The source (hereafter, J1858) remains active with an average net observed count rate of 5.4 cts/s and 5.1 cts/s (8.1 cts/s and 8.5 cts/s after correcting for various factors e.g., vignetting, PSF) in the FPMA and FPMB detectors, respectively. The light curves show flares on ~100 s timescales varying in count rate by factors of ~5, with longer baseline variations also evident over the duration of the observation.
The source's time-averaged energy spectrum can be approximately parameterised with a strong Fe K reflection feature superposed on a power-law with a cutoff energy at ~5 keV. A Compton reflection hump also appears to be present. The observed flux is ~3.5x10^(-10) erg cm^(-2) s^(-1) in the 3.0-79.0 keV band.
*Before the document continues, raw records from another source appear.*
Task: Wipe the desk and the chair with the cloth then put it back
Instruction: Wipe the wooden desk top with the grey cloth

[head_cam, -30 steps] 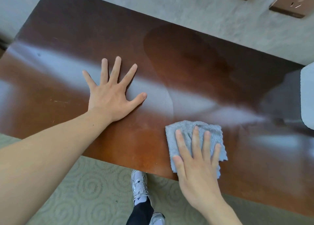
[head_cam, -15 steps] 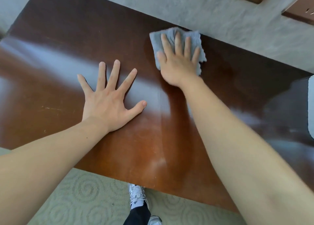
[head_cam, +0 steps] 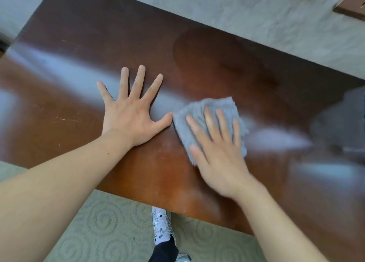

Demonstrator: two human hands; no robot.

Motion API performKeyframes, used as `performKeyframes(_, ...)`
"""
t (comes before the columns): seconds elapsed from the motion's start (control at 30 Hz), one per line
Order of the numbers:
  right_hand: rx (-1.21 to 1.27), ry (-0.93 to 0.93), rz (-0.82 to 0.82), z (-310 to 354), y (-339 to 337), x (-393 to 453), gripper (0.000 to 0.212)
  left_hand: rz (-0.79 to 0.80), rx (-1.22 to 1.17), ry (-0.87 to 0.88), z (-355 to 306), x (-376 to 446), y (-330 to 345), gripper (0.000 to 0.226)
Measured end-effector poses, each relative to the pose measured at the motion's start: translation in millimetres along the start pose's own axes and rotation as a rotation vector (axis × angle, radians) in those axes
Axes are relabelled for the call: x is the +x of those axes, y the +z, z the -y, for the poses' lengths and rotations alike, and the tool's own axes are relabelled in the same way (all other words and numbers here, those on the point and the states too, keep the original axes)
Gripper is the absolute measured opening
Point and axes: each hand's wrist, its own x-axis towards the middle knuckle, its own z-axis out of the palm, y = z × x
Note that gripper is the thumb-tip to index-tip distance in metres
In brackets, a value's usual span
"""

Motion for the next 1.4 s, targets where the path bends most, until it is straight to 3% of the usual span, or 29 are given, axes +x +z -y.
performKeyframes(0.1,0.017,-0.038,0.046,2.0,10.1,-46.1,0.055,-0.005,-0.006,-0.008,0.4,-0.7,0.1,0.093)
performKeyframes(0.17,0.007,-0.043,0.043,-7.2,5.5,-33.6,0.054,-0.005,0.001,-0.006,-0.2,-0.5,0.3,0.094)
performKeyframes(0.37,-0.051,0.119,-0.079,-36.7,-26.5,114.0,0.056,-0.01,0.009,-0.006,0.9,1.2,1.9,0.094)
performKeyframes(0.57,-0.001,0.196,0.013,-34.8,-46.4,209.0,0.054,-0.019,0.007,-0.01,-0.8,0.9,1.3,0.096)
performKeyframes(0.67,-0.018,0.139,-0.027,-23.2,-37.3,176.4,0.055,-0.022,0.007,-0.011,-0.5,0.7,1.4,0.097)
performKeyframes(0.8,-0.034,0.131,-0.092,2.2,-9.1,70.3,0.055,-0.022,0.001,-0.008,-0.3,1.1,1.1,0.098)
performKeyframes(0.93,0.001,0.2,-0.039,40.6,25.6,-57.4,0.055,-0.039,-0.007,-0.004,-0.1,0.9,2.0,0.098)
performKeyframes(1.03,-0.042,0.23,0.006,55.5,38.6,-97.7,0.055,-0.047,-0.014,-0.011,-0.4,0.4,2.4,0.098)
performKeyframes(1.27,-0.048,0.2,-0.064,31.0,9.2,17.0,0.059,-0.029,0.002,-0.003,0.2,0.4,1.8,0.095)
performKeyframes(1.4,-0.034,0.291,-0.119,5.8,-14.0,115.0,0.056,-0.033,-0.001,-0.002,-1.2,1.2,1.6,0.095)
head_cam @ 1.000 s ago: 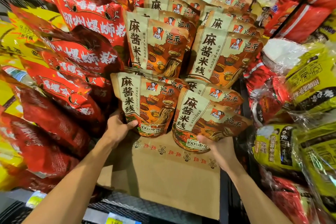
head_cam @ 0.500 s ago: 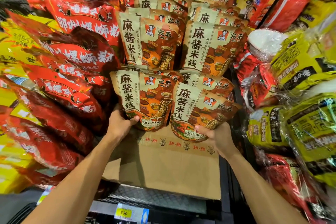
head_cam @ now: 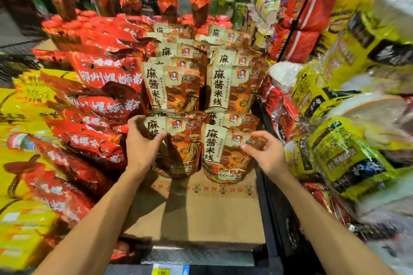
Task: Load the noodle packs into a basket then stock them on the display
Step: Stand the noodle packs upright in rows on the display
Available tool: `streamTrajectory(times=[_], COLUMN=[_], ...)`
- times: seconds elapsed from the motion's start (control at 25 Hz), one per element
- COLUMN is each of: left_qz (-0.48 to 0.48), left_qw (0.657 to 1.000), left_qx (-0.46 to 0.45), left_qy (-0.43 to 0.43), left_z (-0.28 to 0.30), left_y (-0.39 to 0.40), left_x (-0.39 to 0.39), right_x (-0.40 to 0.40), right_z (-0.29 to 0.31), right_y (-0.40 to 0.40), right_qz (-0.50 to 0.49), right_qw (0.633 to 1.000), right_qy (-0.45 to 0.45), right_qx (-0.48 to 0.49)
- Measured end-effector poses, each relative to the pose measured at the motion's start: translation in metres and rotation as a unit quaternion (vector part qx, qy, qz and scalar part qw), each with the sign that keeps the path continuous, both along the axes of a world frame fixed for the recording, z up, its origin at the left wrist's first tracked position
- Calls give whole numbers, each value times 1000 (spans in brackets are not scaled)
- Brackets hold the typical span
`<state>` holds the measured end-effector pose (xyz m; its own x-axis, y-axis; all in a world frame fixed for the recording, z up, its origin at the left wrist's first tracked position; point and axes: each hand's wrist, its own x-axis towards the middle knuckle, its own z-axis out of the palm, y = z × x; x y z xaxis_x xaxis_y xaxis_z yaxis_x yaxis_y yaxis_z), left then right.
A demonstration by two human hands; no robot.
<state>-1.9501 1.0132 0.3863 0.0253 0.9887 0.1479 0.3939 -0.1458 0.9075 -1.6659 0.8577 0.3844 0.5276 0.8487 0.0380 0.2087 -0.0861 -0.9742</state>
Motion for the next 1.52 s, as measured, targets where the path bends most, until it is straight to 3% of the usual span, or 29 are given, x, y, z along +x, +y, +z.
streamTrajectory(times=[0.12, 0.28, 0.44, 0.72, 1.08, 1.4, 1.52], left_qz=[-21, -59, -85, -49, 103, 238, 266], left_qw=[988, 925, 884, 868, 863, 823, 804], left_qx=[69, 125, 145, 136, 88, -42, -63], left_qy=[136, 354, 437, 474, 486, 515, 528], left_z=[17, 44, 77, 130, 152, 141, 127], left_y=[3, 1, -8, -47, -153, -270, -310], left_x=[1, 0, -1, -32, -104, -268, -324], right_x=[-2, -18, -39, -62, -133, -293, -357], right_z=[23, 64, 95, 128, 152, 151, 142], right_y=[1, -1, 2, 4, -13, -42, -54], right_qz=[-22, -29, -11, 37, 169, 305, 344], right_qw=[990, 920, 879, 854, 831, 790, 757], right_qy=[-137, -381, -464, -509, -530, -516, -536], right_qx=[-15, -86, -108, -99, 7, 126, 147])
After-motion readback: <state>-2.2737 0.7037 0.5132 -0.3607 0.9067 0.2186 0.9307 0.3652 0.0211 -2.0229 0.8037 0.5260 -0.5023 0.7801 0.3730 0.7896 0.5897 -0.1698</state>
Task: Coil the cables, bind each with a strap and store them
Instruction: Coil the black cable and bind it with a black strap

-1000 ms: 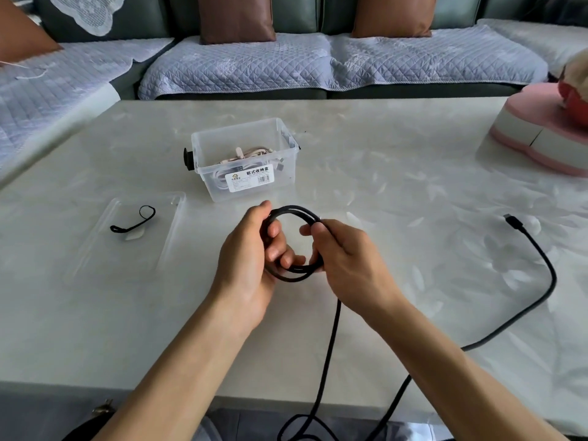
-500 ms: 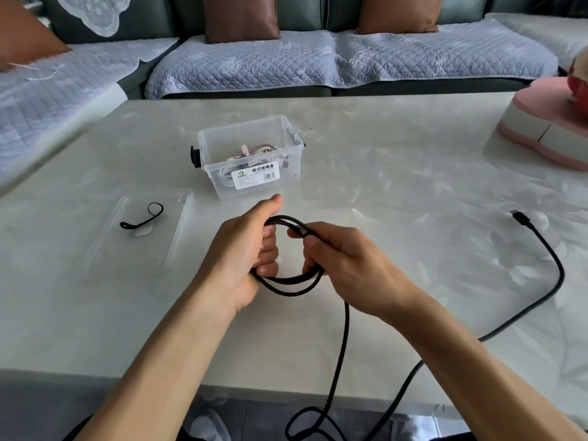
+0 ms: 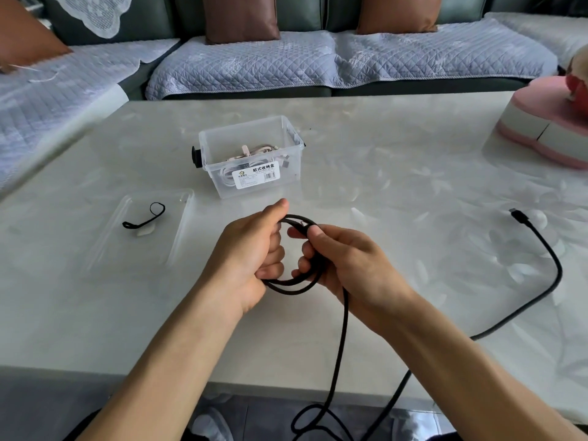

Hardness-intensity analysis shows that the flux is dominated by soft photons (i.e., 3-10 keV), but the very low cutoff energy makes this a somewhat unusual spectral state.
Power spectral analyses show a narrow feature, possibly a QPO, at 0.0027 Hz (~364 s). The light curves also show visual evidence of such quasi-periodic variations. But given that the analysis is done on mode 06 quicklook data, we are further investigating its veracity. Observations by other X-ray missions are encouraged, as J1858 emerges from Sun constraint.
We thank the NuSTAR operations team for rapid approval and execution of our Target of Opportunity proposal.